Les arts plastiques sont faits pour durer. Au contraire, le théâtre est un art éphémère, il vit et meurt au gré des représentations. Jouer une pièce de théâtre dans une école d’art a quelque chose de réconfortant. Le théâtre y grappille quelques miettes d'éternité, d’autant plus que l'école en question est située dans un ancien bâtiment militaire construit contre un ouvrage de défense capable de résister aux obus de 155, c’est-à-dire pour des siècles. L’ouvrage est dénommé « corne de l’Espérance », ça ne s’invente pas. Les militaires ont parfois de l’humour (il y avait des jardins dans les parages: les jardins de l’Espérance).
Les ateliers de peinture, sculpture, graphisme…, sont installés dans de grandes salles voûtées. On s’interroge : que pouvaient-elles contenir vu l’épaisseur des murs ? Des armes, des munitions, du pinard, de la farine ? Il y a un centre chorégraphique à proximité. Le bâtiment qui l'abrite était un magasin à fourrage. Le rapport entre la danse et l’avoine n’est pas évident. Il existe bien une ronde de l’avoine, c’est un chant dansé breton et c’est à l’autre bout du pays.

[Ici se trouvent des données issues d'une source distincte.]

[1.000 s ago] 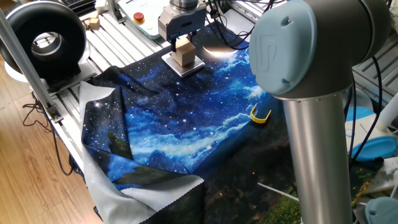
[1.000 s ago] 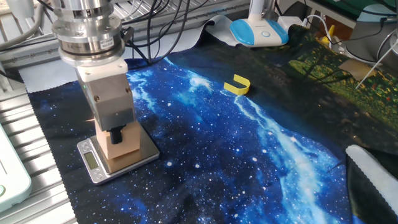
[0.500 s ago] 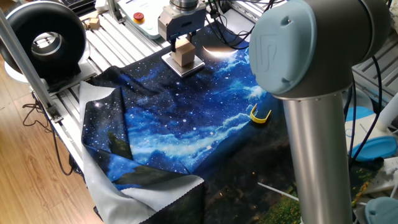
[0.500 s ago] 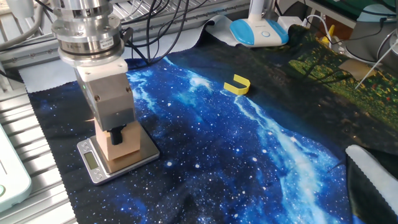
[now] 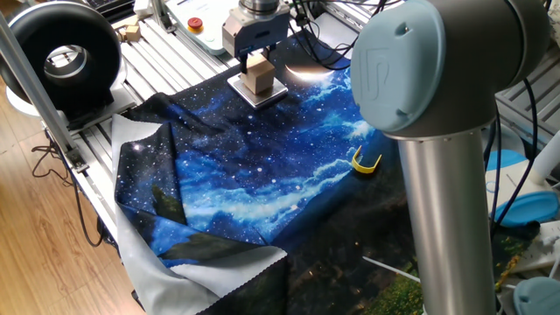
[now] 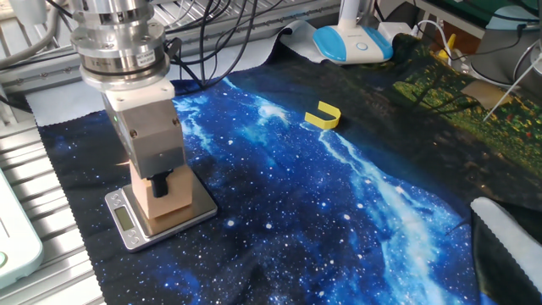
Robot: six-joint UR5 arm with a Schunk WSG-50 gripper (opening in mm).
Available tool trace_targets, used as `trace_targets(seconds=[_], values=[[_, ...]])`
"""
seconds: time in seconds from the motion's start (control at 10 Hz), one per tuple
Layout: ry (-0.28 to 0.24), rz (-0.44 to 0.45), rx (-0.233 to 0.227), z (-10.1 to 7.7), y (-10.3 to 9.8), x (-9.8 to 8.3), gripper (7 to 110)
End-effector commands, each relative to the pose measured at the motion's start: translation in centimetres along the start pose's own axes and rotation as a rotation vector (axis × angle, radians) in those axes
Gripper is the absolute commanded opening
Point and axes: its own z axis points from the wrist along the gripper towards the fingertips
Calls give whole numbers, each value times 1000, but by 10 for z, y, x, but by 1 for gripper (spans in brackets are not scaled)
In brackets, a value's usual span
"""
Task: Place the block on the scale
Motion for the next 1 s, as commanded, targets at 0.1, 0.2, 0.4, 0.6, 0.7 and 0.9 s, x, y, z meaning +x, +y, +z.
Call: trace_targets(seconds=[0.1, 0.2, 0.4, 0.6, 0.7, 0.9], values=[[3, -6, -15, 0, 1, 1, 22], [8, -7, -16, 0, 0, 2, 22], [10, -19, -27, 0, 2, 3, 44], [11, -26, -34, 1, 2, 3, 44], [11, -33, -42, 1, 4, 3, 44], [12, -50, -51, 1, 5, 3, 66]])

On repousse les chevalets et on s’installe. Des oiseaux empaillés observent de leurs yeux vitreux l’étrange agitation de ces individus sans palette ni pinceaux qui tendent des toiles (en tissu ignifugé) et fixent des projecteurs. Quant aux bustes et aux statues en plâtre, coincés entre les chevalets et des étagères, ils regardent ailleurs, figés dans un mutisme de marbre. La lumière qui arrivait par une large baie vitrée passe du jaune au rouge et s’estompe lentement. La lumière, cette composition du temps et l’espace, ce mantra quantique des peintres et des éclairagistes de théâtre.
L’école est vaste, la représentation a lieu dans une salle à l’extrémité du bâtiment, au premier étage. Des spectateurs arrivent, hésitent, impressionnés par ces grandes salles où flottent dans la pénombre, tels des feux follets, les fulgurances des esprits bien inspirées.